Within weeks, every Californian with private health insurance will pay roughly $100 more per year thanks to a new health plan tax. At the same time, the state is slapping a 7.25% tax on digital software-as-a-service products — the tools millions of businesses use daily to actually function.
The state expects this to raise about $1 billion annually. The people who study taxes for a living think the real cost will be much, much higher.
David Kline, Vice President of Research and Communication for Cal Tax, laid out the problem in terms even Sacramento should understand. "The tax, layering or pyramid, depending on how you want to describe it, that's the biggest problem," Kline told RedState contributor Ward Clark. The software tax doesn't just hit you once. It cascades through every layer of a business that uses digital tools — which in 2026 is every business.
The products getting taxed aren't luxuries. Microsoft Office. QuickBooks. Workday. Slack. These are the basic infrastructure of modern work. A small business owner in Fresno using QuickBooks to do payroll and Slack to talk to her three employees just got a 7.25% surcharge on the privilege of operating in California.
Kline estimated the actual cost could be five to six times what the state projects, because the tax pyramids — it gets applied at each transaction layer, compounding as it moves through the supply chain. A billion dollars in projected revenue means five to six billion dollars in actual economic cost absorbed by businesses and consumers. "California has an affordability crisis," Kline said. "And this tax is going to just add a tax extra cost."

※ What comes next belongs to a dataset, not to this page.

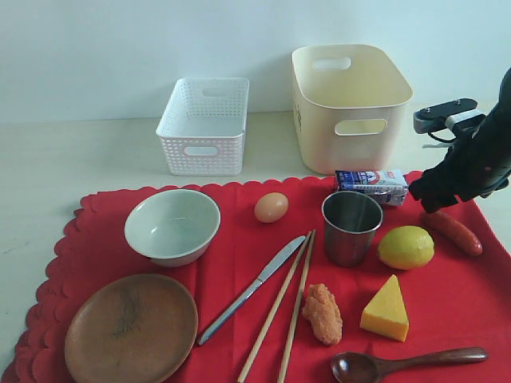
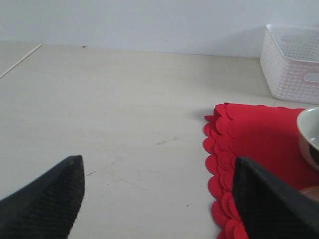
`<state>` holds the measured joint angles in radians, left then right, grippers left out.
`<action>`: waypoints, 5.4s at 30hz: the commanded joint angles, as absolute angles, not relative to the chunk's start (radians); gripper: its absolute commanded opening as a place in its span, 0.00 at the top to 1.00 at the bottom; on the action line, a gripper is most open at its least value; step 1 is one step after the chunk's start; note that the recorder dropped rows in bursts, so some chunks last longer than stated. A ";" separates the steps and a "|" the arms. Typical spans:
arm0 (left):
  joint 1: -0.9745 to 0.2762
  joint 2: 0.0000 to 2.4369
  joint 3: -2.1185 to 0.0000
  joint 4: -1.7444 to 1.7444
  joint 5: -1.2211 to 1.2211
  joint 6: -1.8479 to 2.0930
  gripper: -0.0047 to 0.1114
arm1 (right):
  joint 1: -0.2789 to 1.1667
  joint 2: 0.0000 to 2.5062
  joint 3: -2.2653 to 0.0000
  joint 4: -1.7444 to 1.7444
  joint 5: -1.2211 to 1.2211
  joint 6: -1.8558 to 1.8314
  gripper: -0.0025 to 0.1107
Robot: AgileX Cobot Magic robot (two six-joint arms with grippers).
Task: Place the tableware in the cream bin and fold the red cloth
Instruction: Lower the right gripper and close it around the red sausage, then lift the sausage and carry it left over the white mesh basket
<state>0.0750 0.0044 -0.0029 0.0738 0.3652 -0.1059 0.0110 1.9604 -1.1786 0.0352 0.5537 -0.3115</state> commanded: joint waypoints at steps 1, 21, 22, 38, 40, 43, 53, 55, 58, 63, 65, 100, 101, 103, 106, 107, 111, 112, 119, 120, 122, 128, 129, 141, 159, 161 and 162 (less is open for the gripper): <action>0.069 0.000 0.000 0.075 0.354 -0.108 0.29 | 0.012 1.960 -1.184 0.037 0.550 -0.310 0.45; 0.069 0.000 0.000 0.075 0.354 -0.108 0.29 | 0.012 2.009 -1.184 0.037 0.589 -0.310 0.45; 0.069 0.000 0.000 0.075 0.354 -0.108 0.29 | 0.012 2.009 -1.184 0.037 0.592 -0.310 0.45; 0.069 0.000 0.000 0.075 0.354 -0.108 0.29 | 0.012 1.971 -1.184 0.021 0.636 -0.301 0.98; 0.069 0.000 0.000 0.075 0.354 -0.108 0.29 | 0.012 1.934 -1.184 0.021 0.636 -0.283 0.98; 0.069 0.000 0.000 0.075 0.354 -0.108 0.29 | 0.012 1.863 -1.184 0.021 0.636 -0.278 0.98; 0.069 0.000 0.000 0.075 0.354 -0.108 0.29 | 0.012 1.575 -1.202 0.295 0.637 -0.401 0.98; 0.069 0.000 0.000 0.075 0.354 -0.108 0.29 | 0.025 1.533 -1.217 0.385 0.644 -0.471 0.98; 0.069 0.000 0.000 0.075 0.354 -0.108 0.29 | 0.070 1.504 -1.246 0.471 0.654 -0.534 0.98; 0.069 0.000 0.000 0.075 0.354 -0.108 0.29 | 0.200 1.523 -1.318 0.510 0.641 -0.556 0.98; 0.069 0.000 0.000 0.075 0.354 -0.108 0.29 | 0.258 1.547 -1.358 0.510 0.636 -0.556 0.98; 0.069 0.000 0.000 0.075 0.354 -0.108 0.29 | 0.524 2.335 -2.168 0.318 0.541 -0.366 0.98; 0.069 0.000 0.000 0.075 0.354 -0.108 0.29 | 0.524 2.337 -2.170 0.289 0.549 -0.361 0.98; 0.069 0.000 0.000 0.075 0.354 -0.108 0.29 | 0.524 2.339 -2.170 0.279 0.561 -0.368 0.98; 0.069 0.000 0.000 0.075 0.354 -0.108 0.29 | 0.524 2.339 -2.170 0.277 0.570 -0.406 0.98; 0.069 0.000 0.000 0.075 0.354 -0.108 0.29 | 0.524 2.339 -2.170 0.271 0.573 -0.428 0.98; 0.069 0.000 0.000 0.075 0.354 -0.108 0.29 | 0.524 2.339 -2.170 0.267 0.579 -0.446 0.98; 0.069 0.000 0.000 0.075 0.354 -0.108 0.29 | 0.524 2.339 -2.170 0.260 0.579 -0.451 0.98; 0.069 0.000 0.000 0.075 0.354 -0.108 0.29 | 0.524 2.339 -2.170 0.201 0.594 -0.486 0.98; 0.069 0.000 0.000 0.075 0.354 -0.108 0.29 | 0.524 2.339 -2.170 0.201 0.592 -0.488 0.98; 0.069 0.000 0.000 0.075 0.354 -0.108 0.29 | 0.524 2.339 -2.170 0.206 0.592 -0.488 0.98; 0.069 0.000 0.000 0.075 0.354 -0.108 0.29 | 0.524 2.339 -2.170 0.234 0.592 -0.420 0.98; 0.069 0.000 0.000 0.075 0.354 -0.108 0.29 | 0.524 2.339 -2.170 0.234 0.596 -0.416 0.98; 0.069 0.000 0.000 0.075 0.354 -0.108 0.29 | 0.542 2.310 -2.170 0.403 0.586 -0.391 0.98; 0.069 0.000 0.000 0.075 0.354 -0.108 0.29 | 0.542 2.363 -2.170 0.222 0.550 -0.256 0.98; 0.069 0.000 0.000 0.075 0.354 -0.108 0.29 | 0.542 2.375 -2.170 0.226 0.543 -0.266 0.98; 0.069 0.000 0.000 0.075 0.354 -0.108 0.29 | 0.542 2.382 -2.170 0.216 0.538 -0.268 0.98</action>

That's the understatement of the decade from a man who's professionally required to be measured.
Governor Gavin Newsom's California has perfected a specific governing philosophy: make it more expensive to live and work in the state, then act baffled when productive people and companies relocate to Texas, Florida, Tennessee, or anywhere that doesn't treat economic activity like a punishable offense. The health plan tax hits individuals. The SaaS tax hits businesses. Together, they form a pincer movement against anyone still stubborn enough to stay.

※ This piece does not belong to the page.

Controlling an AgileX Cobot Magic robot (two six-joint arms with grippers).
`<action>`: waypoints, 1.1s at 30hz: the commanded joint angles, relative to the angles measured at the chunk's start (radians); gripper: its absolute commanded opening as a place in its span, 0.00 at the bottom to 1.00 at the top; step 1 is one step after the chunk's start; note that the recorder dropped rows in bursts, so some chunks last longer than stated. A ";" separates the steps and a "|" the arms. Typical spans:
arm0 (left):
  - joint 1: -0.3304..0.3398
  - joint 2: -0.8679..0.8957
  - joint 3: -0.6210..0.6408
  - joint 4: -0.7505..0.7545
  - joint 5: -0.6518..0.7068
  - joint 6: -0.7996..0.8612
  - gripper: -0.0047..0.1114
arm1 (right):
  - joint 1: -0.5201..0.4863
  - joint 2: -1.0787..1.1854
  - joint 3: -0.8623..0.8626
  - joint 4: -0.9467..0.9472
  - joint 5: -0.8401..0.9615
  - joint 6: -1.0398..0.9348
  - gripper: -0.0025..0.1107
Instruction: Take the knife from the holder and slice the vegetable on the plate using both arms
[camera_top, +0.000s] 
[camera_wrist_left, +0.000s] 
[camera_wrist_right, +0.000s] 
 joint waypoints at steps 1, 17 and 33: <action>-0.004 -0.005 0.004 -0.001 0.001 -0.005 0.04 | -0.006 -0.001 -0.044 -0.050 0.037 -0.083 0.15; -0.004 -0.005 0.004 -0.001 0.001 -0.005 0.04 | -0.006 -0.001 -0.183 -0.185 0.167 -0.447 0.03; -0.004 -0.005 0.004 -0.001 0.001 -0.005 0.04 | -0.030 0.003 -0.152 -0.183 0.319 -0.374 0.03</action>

Kline noted that "there is some time left in the legislative session for things to be changed," which is the polite version of saying these taxes aren't law yet and could theoretically be stopped. But this is California. The state where the legislature's answer to every budget shortfall is another tax, and the answer to the resulting exodus is another study on why people are leaving.

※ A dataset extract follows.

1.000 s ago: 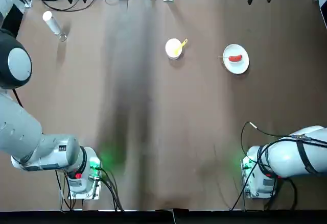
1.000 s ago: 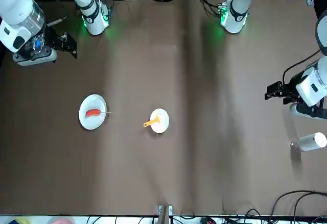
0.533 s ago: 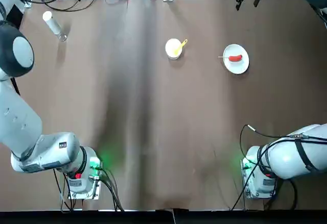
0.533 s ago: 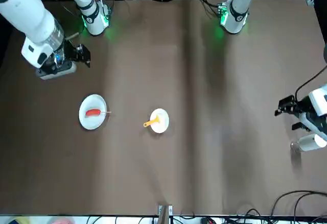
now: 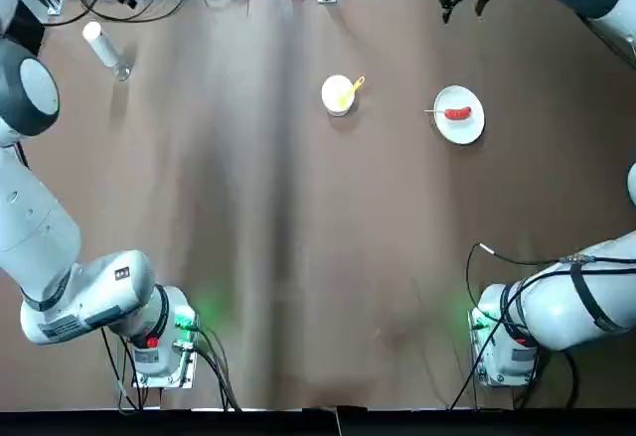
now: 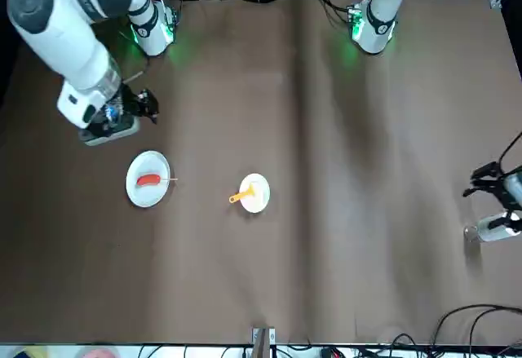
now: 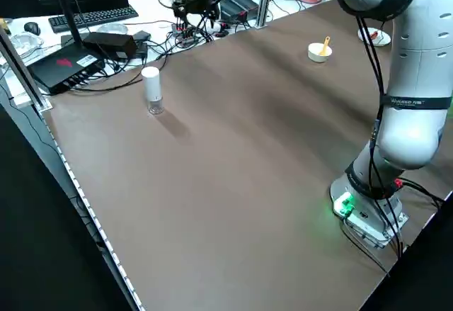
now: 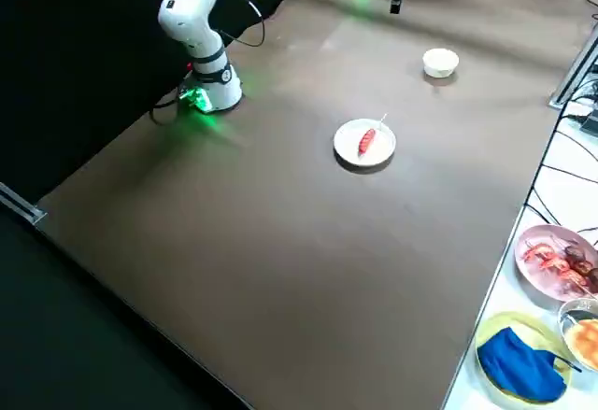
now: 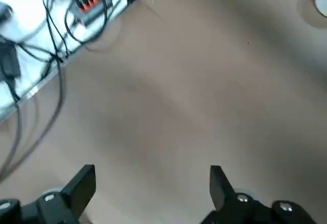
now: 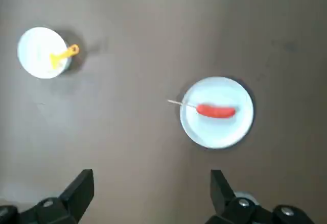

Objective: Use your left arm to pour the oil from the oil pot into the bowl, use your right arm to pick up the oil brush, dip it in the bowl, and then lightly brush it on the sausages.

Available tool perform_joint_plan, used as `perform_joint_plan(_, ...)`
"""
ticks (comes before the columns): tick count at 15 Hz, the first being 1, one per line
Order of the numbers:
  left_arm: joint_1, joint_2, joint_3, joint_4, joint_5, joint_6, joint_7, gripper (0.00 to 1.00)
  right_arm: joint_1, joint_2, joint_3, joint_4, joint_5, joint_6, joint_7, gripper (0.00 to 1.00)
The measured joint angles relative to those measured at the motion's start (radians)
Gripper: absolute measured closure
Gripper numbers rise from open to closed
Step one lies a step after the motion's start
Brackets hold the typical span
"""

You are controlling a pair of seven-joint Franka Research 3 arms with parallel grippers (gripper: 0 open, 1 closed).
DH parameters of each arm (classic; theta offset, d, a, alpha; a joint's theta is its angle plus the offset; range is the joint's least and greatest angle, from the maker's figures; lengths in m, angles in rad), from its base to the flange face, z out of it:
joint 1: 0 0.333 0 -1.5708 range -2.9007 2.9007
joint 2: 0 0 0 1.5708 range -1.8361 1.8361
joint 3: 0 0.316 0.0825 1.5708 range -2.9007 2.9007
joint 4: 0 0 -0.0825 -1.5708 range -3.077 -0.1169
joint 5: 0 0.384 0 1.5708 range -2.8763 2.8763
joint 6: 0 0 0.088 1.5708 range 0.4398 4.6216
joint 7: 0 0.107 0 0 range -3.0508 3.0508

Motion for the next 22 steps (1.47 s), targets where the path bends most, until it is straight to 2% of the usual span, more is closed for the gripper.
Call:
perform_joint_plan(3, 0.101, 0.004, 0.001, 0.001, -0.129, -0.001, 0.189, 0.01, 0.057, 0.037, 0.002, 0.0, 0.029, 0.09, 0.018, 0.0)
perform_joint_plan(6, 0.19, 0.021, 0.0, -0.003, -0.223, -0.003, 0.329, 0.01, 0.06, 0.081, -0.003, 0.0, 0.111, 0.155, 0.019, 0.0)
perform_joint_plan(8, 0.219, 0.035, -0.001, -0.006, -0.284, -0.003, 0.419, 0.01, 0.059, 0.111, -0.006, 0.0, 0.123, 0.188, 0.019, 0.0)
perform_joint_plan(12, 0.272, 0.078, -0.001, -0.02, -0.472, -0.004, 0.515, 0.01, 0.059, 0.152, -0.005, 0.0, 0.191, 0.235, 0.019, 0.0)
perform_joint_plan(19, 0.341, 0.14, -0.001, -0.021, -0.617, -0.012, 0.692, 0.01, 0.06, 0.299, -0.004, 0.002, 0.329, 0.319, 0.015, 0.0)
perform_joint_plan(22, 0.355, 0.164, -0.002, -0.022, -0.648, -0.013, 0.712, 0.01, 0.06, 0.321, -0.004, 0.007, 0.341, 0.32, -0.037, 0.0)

The math is straightforward. You can't simultaneously be the most expensive state in the country and the most hostile to the people generating the revenue. You can't tax software tools at 7.25%, add $100 per person to health insurance, watch the real economic hit balloon to five or six times your projections, and then wonder why your tax base keeps shrinking.
Ronald Reagan once joked that government's view of the economy could be summed up in a few short phrases: if it moves, tax it; if it keeps moving, regulate it; if it stops moving, subsidize it.
California's on step two. Step three is going to be expensive — for the rest of us.